One quick personal example suggests how much, collectively, we've
subtracted from correspondence. I've corresponded for the better part
of twenty years with another writer. An author who years ago kept up a
fair list of correspondents, many inveterate book readers might
recognize. I mentioned a few months ago these are not times for letter
writing. He replied with regret his correspondents, me included, were
down to three. One, he's sure, doesn't have a computer!

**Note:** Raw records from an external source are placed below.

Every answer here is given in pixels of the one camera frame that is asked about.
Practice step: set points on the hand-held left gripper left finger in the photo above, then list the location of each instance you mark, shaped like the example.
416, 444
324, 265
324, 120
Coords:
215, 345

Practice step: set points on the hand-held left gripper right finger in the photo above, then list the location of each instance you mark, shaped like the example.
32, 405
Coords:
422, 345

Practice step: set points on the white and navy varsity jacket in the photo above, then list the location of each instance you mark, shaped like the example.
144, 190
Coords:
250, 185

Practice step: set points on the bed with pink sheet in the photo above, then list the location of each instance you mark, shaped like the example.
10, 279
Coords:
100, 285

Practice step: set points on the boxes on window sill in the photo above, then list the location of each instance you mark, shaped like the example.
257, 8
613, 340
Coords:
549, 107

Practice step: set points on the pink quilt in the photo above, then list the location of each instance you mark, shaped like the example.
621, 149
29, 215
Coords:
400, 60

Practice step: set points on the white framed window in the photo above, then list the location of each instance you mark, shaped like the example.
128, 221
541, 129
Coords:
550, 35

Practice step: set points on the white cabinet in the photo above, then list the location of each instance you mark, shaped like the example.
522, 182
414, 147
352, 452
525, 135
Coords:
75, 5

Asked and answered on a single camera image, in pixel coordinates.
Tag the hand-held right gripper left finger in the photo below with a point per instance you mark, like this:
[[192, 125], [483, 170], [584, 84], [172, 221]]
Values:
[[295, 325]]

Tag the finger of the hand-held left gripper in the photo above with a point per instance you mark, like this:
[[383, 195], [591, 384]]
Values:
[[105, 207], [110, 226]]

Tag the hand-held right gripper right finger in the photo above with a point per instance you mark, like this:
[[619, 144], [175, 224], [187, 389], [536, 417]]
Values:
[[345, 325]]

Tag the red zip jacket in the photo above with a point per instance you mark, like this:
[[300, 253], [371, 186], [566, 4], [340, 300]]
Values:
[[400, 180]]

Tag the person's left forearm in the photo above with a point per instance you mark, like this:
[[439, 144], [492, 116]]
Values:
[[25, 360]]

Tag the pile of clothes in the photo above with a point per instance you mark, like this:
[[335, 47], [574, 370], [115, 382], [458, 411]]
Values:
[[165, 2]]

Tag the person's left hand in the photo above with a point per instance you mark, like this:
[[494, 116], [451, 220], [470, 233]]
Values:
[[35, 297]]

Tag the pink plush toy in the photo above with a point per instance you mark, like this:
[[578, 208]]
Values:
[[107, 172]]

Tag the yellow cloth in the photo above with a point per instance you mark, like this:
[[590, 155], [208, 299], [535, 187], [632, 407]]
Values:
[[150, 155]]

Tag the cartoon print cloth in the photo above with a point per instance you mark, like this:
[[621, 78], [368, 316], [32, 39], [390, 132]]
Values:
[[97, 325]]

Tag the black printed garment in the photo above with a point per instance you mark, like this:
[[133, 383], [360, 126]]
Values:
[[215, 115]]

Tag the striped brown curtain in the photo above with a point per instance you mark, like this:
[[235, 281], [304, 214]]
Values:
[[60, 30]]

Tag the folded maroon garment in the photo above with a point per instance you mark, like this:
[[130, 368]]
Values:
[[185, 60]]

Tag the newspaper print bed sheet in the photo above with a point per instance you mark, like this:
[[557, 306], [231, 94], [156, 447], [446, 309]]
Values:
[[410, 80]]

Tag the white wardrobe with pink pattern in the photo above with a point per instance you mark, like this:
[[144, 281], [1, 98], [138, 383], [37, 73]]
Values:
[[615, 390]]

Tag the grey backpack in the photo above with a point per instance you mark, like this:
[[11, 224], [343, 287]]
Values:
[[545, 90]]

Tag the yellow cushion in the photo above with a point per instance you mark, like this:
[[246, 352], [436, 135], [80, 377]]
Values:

The writing of old-fashioned correspondence
has
durability. As I write this, I am looking at a diary kept by my
great-grandfather in 1868. Written in pencil, it's as fresh as if
written months ago. Contrast this low-tech attribute with email stored
on the electronic media of a hard drive. Who pays to recover that when
the drive crashes?
But in our speeded-up, always-connected world, the real loss is
something more basic. In William Powers' meditation on obsessive
connectivity, Hamlet's Blackberry
(2010), he argues for a pause to
reflect between message and response. Once upon a time, we received a
letter and took time to ponder its content and the writer's words. Then
we responded.
I suspect people still want that "pause to reflect and reply" author
Powers describes. Why else has the phenomenon of email fatigue and
unanswered missives set in?
When email first arrived on the scene, ten+ years ago for most of
us, it often read like letters, often more than a screenful. The
subject line could be a throwaway (like Hi!). But now with daily
inundation of one's INBOX, the subject line is everything. Nobody wades
through every email. The most useful key is DELETE.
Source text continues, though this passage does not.